■ **EXERCISE**
Only the lines from the one containing "For quality-assurance purposes, verify whether the grey" through the one containing "For quality-assurance purposes, verify whether the white left" should be printed, exactly as they appear below, with both ends included.

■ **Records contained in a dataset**
* * * * * * * * *
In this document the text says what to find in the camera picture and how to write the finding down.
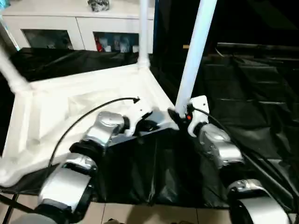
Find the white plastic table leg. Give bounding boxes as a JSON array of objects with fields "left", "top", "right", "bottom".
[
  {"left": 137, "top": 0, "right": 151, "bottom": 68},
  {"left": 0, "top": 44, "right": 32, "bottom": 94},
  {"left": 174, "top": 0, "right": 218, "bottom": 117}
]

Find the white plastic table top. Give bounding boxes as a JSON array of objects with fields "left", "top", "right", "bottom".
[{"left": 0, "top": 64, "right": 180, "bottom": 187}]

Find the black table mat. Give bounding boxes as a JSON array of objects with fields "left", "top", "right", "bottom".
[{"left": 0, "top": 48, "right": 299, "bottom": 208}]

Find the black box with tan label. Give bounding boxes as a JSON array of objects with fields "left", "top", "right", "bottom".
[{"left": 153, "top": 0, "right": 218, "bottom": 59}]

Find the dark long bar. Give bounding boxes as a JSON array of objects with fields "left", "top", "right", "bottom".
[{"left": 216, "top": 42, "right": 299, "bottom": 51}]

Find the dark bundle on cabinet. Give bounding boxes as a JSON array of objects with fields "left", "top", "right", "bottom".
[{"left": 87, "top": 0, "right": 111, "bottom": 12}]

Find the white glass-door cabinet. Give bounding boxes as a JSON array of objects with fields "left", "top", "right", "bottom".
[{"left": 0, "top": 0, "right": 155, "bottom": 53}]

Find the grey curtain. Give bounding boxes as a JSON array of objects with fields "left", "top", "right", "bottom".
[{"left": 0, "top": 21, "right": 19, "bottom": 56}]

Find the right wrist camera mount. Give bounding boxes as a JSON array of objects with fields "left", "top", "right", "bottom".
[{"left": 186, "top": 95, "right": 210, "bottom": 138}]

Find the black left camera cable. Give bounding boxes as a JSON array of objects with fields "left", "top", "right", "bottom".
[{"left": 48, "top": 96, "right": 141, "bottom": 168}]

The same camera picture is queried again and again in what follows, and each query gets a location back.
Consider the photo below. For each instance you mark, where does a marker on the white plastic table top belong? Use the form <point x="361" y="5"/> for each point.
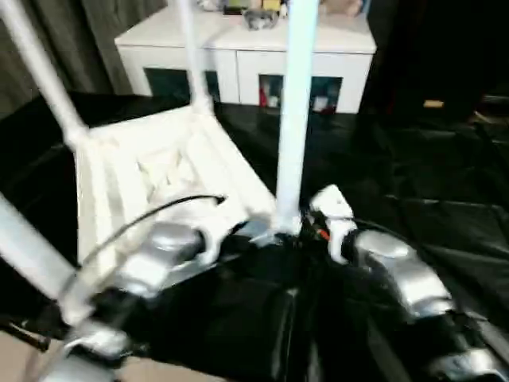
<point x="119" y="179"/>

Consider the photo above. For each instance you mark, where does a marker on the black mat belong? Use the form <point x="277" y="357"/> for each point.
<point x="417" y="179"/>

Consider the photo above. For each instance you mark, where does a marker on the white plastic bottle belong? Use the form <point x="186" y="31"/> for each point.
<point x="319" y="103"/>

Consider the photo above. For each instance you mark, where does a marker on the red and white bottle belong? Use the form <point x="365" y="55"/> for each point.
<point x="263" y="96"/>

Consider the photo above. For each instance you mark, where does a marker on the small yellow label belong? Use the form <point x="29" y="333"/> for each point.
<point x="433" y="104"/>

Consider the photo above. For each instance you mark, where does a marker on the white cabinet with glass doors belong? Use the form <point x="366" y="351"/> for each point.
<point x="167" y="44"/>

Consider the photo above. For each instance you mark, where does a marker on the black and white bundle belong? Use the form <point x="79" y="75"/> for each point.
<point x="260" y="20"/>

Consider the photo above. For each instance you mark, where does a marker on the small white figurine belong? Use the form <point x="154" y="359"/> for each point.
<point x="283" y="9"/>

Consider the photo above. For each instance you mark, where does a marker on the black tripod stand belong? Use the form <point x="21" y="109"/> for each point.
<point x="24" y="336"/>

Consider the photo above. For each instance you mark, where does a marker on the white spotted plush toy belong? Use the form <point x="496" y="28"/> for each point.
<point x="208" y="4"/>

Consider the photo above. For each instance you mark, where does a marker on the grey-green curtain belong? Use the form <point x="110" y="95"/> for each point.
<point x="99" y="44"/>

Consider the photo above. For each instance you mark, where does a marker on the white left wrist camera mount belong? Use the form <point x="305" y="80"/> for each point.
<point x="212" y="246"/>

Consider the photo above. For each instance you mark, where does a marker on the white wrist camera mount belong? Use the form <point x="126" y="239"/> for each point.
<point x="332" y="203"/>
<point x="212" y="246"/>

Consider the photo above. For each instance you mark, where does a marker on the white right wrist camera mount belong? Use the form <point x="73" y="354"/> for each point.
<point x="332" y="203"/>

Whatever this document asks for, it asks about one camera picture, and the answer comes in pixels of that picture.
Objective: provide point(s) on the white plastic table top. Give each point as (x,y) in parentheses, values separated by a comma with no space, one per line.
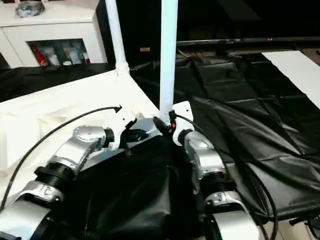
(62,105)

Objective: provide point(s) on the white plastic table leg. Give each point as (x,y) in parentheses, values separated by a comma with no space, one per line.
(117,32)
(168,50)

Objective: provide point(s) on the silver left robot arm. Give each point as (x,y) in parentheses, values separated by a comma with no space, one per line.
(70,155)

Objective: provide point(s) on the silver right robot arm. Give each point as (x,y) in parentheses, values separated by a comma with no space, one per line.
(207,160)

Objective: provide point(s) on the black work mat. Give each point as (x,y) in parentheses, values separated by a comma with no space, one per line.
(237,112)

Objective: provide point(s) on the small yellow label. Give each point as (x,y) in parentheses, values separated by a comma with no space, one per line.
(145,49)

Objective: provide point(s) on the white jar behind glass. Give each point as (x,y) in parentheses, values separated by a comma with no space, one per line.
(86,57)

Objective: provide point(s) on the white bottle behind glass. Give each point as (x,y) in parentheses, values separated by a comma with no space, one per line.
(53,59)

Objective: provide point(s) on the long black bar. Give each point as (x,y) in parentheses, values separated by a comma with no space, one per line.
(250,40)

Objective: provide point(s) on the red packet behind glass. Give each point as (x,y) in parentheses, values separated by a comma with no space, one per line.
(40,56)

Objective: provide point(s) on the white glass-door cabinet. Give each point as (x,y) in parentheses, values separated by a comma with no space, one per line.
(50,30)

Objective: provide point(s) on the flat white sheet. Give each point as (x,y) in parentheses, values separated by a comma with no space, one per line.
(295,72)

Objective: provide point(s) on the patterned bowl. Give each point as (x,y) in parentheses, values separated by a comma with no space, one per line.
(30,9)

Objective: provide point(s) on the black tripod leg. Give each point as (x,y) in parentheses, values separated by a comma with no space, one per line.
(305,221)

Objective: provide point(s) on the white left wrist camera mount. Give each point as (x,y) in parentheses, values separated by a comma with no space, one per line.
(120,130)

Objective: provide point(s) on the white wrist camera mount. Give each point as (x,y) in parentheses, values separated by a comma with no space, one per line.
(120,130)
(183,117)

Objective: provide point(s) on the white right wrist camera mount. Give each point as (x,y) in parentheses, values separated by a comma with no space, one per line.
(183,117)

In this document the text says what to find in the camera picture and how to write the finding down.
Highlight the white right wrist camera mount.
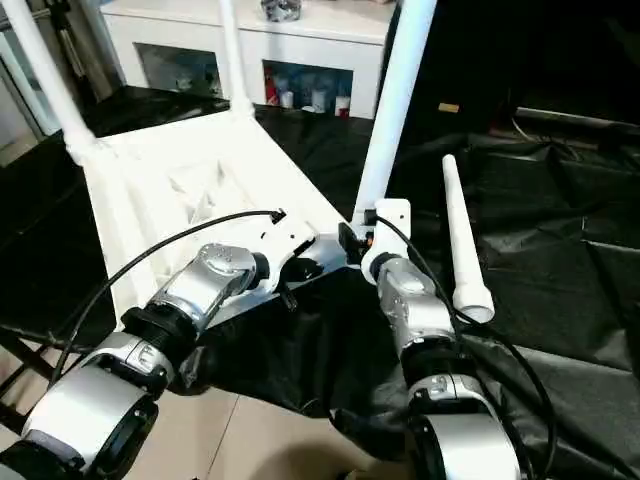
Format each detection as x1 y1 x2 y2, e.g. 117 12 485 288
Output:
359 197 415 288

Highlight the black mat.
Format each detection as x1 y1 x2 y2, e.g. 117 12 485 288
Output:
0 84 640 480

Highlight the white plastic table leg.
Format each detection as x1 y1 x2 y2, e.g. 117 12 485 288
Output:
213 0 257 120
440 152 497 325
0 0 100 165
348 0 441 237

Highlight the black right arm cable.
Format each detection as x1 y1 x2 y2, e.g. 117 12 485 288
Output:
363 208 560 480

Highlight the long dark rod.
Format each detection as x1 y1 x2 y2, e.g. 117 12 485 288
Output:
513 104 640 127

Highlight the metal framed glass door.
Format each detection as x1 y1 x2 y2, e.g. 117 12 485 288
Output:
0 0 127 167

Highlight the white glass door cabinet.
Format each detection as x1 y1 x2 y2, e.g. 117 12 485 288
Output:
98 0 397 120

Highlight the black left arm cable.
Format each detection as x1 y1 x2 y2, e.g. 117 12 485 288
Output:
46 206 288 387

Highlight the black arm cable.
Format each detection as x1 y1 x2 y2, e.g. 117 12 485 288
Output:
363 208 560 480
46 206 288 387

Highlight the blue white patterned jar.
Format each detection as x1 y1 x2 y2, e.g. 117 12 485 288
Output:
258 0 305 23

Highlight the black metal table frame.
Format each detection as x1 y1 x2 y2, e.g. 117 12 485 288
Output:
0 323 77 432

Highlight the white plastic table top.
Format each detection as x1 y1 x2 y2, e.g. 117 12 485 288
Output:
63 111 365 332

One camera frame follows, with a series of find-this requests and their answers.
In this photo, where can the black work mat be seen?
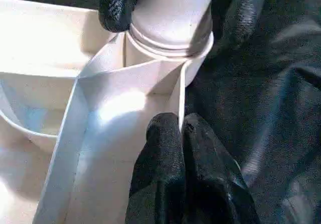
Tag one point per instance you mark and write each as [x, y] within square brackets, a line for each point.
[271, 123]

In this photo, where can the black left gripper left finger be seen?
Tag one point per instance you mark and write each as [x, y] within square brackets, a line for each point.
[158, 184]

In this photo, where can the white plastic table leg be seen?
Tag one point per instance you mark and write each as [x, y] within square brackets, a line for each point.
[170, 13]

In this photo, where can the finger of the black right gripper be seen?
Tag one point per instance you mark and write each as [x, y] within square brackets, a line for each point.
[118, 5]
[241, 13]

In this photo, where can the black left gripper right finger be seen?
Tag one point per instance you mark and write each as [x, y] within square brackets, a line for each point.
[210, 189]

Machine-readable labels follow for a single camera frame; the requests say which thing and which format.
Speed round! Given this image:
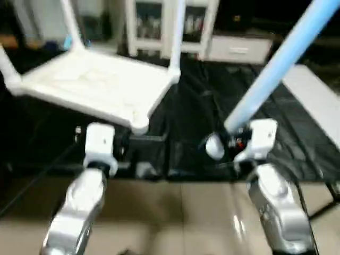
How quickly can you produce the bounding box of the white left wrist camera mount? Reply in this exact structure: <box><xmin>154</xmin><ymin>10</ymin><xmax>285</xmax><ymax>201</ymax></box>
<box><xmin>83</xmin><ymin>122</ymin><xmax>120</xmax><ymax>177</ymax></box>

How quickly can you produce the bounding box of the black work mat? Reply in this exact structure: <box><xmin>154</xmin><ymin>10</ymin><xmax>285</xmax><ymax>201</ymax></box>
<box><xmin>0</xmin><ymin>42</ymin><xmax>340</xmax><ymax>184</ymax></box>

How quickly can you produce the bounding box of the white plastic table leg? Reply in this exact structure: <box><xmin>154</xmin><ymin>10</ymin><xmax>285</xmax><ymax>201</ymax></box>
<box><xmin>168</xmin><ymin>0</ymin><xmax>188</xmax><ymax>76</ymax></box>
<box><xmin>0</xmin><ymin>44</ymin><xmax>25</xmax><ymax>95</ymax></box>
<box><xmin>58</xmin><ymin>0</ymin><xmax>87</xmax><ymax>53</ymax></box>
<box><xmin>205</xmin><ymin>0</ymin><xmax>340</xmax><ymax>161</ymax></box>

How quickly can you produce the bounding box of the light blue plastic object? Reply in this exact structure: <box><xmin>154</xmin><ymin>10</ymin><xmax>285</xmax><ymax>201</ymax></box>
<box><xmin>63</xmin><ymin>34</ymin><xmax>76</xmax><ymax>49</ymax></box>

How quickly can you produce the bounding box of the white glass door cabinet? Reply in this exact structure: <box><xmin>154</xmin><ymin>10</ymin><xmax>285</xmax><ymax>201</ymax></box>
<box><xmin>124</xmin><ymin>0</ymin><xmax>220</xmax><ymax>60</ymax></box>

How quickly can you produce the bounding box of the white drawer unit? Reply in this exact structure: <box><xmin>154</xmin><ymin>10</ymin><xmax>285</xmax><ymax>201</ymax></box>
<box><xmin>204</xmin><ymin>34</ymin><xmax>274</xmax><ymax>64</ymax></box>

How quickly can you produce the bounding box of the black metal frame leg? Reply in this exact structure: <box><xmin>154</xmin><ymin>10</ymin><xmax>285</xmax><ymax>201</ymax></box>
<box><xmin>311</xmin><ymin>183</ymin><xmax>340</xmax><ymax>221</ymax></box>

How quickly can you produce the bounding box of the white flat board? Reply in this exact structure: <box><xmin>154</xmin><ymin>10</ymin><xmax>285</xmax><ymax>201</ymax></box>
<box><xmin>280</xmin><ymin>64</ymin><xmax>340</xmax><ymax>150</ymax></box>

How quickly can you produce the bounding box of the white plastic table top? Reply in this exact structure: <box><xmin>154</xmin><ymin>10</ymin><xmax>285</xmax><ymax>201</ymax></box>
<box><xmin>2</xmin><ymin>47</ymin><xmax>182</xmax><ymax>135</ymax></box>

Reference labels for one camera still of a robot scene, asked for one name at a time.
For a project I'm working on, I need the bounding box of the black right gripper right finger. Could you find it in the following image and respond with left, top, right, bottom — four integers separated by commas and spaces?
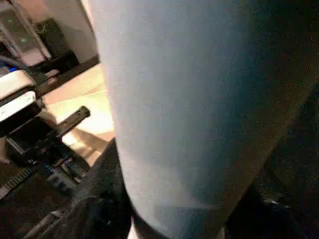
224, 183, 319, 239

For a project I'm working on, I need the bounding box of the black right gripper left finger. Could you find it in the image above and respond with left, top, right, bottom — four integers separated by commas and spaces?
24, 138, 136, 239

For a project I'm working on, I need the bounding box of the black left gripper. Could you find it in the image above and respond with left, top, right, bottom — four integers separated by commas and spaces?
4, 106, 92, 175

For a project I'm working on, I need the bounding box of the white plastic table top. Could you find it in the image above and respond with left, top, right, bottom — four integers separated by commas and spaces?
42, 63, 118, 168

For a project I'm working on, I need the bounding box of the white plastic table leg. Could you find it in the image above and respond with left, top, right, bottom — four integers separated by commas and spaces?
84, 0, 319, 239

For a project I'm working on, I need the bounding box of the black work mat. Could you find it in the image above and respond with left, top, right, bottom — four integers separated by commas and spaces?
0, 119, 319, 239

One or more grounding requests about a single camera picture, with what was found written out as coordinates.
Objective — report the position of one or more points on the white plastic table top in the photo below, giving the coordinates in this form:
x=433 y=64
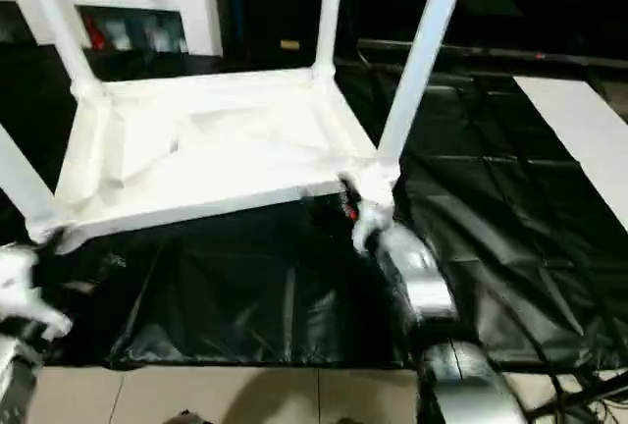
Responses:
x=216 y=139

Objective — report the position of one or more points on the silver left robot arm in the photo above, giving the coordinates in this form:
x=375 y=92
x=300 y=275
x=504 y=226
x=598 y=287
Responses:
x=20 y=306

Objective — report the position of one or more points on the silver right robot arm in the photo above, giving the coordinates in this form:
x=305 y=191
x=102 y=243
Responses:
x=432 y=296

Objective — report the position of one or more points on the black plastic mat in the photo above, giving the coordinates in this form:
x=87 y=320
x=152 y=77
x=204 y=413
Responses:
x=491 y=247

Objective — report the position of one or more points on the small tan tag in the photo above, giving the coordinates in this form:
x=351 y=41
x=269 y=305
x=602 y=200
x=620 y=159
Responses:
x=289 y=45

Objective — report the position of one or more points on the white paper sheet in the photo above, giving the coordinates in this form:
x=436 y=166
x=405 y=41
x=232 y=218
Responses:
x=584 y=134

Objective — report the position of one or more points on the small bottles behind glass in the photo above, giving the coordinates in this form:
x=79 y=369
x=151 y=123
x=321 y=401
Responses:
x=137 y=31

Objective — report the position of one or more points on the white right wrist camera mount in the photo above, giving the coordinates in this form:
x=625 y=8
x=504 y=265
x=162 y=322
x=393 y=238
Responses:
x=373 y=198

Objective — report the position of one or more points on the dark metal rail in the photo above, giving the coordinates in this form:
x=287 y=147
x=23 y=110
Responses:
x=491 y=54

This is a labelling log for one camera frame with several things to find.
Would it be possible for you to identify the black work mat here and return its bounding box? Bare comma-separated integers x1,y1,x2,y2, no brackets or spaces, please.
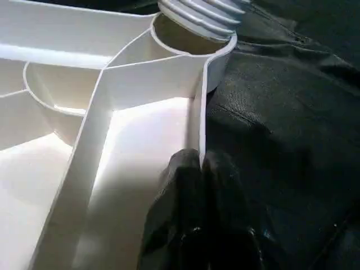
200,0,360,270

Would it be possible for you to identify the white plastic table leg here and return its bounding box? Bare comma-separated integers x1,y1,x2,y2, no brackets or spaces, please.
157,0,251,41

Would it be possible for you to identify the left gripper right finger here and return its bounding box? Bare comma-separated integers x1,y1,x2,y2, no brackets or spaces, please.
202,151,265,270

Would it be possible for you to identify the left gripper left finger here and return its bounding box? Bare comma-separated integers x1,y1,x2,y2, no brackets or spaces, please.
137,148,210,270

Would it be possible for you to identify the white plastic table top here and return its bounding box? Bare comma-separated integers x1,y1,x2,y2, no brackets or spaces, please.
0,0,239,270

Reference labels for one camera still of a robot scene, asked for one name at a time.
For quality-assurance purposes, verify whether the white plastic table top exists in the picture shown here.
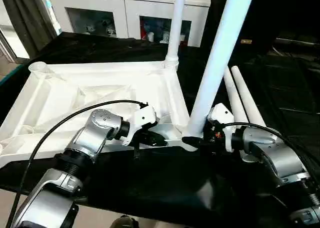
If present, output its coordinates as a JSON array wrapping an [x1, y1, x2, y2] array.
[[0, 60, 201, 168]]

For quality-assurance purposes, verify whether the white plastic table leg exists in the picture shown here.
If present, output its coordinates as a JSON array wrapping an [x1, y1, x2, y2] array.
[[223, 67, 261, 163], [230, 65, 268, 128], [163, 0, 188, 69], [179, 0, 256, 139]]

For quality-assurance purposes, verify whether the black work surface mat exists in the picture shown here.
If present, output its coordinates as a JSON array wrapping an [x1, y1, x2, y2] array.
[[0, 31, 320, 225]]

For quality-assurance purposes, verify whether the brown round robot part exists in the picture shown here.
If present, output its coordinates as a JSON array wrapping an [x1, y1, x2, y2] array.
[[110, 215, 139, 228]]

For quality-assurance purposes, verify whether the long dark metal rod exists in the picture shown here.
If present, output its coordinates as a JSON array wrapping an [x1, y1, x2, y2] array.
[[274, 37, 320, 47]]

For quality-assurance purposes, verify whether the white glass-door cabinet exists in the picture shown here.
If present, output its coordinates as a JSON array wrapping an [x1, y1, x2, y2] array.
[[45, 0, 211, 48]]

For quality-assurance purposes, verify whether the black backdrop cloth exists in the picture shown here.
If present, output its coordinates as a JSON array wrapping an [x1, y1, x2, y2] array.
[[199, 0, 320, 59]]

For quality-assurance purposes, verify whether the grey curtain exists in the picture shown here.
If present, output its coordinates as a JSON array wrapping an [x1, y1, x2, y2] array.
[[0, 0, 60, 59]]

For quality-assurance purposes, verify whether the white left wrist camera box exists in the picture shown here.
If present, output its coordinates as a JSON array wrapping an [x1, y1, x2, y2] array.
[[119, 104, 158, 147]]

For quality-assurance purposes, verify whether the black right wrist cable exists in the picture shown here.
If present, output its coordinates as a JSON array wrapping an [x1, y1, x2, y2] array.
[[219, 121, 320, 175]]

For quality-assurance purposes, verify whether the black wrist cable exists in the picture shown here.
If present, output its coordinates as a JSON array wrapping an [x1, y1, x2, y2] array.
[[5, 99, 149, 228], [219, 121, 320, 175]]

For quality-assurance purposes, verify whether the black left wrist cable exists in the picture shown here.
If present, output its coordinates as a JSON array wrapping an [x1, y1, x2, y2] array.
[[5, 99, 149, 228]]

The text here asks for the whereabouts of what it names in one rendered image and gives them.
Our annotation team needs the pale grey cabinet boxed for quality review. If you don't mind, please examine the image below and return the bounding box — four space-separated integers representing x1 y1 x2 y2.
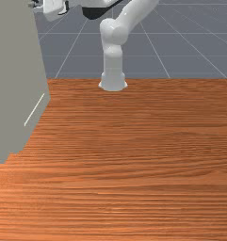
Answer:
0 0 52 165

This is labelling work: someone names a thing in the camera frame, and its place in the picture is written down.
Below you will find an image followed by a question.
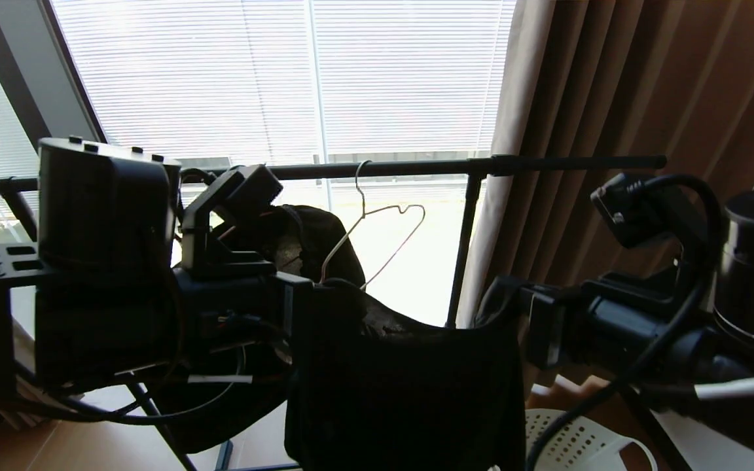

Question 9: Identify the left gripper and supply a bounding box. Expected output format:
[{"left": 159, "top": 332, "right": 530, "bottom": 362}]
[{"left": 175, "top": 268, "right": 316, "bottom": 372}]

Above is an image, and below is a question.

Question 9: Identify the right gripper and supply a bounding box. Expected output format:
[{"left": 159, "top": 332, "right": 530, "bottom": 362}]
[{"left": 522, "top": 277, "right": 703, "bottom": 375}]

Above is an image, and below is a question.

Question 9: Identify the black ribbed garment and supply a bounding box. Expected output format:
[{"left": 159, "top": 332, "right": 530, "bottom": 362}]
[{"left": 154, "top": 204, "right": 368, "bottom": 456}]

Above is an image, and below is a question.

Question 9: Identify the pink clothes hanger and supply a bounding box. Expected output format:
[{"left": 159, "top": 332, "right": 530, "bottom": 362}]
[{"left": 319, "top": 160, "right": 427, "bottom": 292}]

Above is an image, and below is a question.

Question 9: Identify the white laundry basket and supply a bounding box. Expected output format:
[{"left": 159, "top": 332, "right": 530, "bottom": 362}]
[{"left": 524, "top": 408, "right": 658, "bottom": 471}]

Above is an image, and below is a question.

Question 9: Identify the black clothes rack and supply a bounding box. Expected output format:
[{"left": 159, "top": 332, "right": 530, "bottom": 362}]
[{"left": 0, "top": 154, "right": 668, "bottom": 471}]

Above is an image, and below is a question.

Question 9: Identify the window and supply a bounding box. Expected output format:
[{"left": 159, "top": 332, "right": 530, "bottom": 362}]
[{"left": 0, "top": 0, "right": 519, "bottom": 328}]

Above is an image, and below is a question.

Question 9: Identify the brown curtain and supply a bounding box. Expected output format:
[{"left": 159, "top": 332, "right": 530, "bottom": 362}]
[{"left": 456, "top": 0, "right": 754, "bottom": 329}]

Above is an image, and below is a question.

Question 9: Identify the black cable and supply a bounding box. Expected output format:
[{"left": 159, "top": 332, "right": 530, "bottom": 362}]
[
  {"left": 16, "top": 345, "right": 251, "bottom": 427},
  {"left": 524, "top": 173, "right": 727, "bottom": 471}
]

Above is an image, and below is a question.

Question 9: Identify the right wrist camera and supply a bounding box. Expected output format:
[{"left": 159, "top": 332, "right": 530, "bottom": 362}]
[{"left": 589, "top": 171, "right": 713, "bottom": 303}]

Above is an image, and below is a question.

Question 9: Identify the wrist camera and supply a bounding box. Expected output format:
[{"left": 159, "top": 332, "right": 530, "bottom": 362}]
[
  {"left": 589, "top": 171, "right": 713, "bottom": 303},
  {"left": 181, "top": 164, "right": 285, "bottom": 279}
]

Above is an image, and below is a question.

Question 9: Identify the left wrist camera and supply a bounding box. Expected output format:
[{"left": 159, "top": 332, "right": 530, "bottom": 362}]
* * * * * * * * *
■ **TASK SOLUTION**
For quality-assurance purposes, verify whether the grey curtain exists in the picture shown here.
If present, output its coordinates as a JSON array wrapping an [x1, y1, x2, y2] array.
[[0, 0, 60, 59]]

For quality-assurance purposes, verify whether the white left wrist camera box exists in the picture shown here.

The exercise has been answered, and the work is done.